What is required:
Only those lines from the one with "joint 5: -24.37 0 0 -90" through the last line of the material below should be output, each exactly as it appears.

Source material: Begin

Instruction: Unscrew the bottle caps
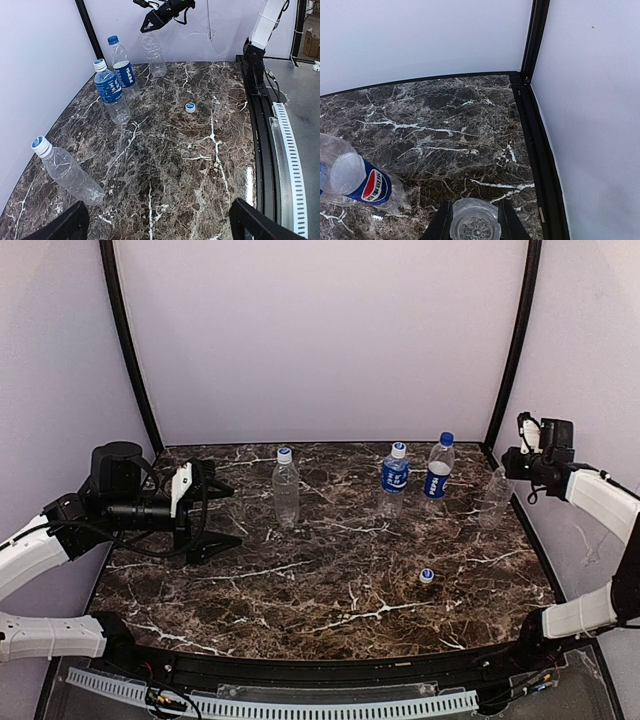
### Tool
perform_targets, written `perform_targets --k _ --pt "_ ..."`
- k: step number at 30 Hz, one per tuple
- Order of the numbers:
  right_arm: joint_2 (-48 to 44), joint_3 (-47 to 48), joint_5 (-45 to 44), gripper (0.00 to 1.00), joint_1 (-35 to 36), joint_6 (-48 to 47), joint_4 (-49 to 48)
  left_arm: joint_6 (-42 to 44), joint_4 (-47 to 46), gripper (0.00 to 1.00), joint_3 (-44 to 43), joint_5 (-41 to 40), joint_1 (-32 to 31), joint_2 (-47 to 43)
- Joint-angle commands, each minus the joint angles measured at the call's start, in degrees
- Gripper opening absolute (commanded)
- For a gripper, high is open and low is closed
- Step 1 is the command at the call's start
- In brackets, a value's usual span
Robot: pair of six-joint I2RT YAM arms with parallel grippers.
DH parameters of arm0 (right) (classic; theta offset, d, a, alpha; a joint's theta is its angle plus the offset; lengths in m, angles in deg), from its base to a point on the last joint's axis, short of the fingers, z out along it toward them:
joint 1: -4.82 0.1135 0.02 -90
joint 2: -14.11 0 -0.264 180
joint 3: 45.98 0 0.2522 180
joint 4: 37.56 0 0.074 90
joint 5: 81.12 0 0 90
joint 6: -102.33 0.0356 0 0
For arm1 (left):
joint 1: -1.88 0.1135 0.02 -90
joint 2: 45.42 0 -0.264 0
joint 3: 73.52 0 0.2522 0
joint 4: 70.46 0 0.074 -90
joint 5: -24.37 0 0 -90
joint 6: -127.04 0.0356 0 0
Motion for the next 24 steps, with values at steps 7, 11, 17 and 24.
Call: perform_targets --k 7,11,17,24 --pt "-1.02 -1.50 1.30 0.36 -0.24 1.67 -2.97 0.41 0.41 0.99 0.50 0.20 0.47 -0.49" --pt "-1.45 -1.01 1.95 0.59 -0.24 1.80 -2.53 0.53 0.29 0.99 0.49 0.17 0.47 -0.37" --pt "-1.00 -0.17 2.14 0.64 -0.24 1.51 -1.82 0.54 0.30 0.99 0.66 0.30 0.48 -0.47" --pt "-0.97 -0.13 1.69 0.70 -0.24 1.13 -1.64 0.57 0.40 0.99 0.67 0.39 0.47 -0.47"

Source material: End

Exercise answer:
joint 5: -24.37 0 0 -90
joint 6: -127.04 0.0356 0 0
Motion for the next 24 steps, with values at steps 7, 11, 17 and 24.
Call: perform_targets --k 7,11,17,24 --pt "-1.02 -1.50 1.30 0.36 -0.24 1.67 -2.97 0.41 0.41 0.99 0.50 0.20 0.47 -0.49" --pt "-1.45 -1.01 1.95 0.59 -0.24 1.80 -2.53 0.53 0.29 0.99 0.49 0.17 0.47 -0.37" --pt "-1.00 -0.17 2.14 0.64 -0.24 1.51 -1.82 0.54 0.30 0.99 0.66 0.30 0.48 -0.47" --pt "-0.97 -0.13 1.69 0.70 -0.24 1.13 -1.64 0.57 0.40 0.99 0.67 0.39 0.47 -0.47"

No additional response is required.